Break down your goals
Many people get tripped up in creating habits because their goals are too big, Ucheoma-Cofield says. “The way to bring your habit creation down to a fundamentally approachable and sustainable level is by breaking down your ultimate goal into pieces,” she says. “Write down the steps of what it takes to get there.”

Say that your goal is to drop 10 pounds. How are you going to do that? Breaking it down step-by-step, Ucheoma-Cofield says, you could start by taking a walk around the block on a set day after dinner. Put your fork down, put on your shoes and start walking every Tuesday.

“Then you go from there,” says Ucheoma-Cofield.  You could start walking twice a week, and then walk longer. Bump it up to three times a week. Do a power walk to boost calorie burn.

You’ll likely need to make some changes in your diet as well. One step could be to make the decision to eat more produce. You’ll want to associate grocery shopping with buying greens.
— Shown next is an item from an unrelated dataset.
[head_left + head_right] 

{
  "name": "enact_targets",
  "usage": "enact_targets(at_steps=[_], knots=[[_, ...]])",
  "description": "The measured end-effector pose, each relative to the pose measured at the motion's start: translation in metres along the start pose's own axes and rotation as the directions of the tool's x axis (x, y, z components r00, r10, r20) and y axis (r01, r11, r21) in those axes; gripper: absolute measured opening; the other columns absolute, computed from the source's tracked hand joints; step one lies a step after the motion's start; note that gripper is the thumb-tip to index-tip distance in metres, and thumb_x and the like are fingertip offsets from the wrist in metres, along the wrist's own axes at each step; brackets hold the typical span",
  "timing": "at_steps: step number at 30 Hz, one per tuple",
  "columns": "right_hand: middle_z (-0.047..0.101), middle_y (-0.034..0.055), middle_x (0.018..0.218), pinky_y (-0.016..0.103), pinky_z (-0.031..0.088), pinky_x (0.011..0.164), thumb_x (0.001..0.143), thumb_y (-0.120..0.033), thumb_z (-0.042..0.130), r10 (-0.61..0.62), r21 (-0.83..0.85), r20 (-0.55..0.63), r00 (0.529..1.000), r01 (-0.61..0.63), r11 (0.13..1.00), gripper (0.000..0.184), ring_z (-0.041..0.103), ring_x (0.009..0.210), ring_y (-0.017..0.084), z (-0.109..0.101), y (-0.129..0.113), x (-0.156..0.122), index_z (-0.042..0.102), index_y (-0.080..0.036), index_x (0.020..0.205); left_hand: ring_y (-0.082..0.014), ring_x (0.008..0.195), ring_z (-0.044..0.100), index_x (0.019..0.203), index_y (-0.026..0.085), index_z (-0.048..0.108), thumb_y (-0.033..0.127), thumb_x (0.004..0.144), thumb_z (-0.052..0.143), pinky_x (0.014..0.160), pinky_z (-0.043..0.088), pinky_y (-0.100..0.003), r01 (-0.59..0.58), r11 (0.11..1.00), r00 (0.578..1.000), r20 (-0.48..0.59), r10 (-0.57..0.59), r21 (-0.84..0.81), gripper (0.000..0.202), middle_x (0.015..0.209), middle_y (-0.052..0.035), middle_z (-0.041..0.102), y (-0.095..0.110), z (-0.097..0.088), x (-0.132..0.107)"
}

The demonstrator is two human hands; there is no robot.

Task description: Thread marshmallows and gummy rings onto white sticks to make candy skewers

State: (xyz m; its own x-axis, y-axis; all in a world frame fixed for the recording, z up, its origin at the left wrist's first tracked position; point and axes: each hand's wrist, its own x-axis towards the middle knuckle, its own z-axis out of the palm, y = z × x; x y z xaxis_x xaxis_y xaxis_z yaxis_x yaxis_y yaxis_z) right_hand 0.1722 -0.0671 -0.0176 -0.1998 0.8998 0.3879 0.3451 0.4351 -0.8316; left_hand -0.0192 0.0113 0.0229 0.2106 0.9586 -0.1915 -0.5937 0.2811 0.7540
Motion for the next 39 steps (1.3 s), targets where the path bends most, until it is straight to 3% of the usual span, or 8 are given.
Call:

So the cue, or reminder, is going to the supermarket. (Adding produce to your shopping list can help get you started.)

The routine is passing through the produce section and adding fruits and veggies to your cart. (You may want to look up some recipes that sneak in more veggies, too.) If you keep up your new routine, buying vegetables at the supermarket will become automatic.

Finally, remember your reward, or motivation. When you don’t feel like eating a salad or taking that walk, remind yourself of how great you’ll look in shorts and a tank top in a few months. Or maybe your motivation comes from watching the numbers on the scale drop, or seeing your abs revealed.

“If you start with a huge end goal without breaking it down, you’re setting yourself up for failure,” says Ucheoma-Cofield.  

Replace bad habits with good
Another habit mistake? Trying to break a bad habit without replacing it with a good one. “Habits, once formed, are always there,” says Ucheoma-Cofield. “There’s no such thing as just stopping bad behavior.”

If you’re trying to break a bad habit, “you have to override it with a new one,” explains Ucheoma-Cofield. That’s why so many former cigarette smokers turn to gum or food after they quit—they’re replacing one habit with another.

“The old one will still be there, but a new habit can come in and take precedence over it,” she says. “It’s like exercising a muscle—whatever habit you exercise most gets the strongest.”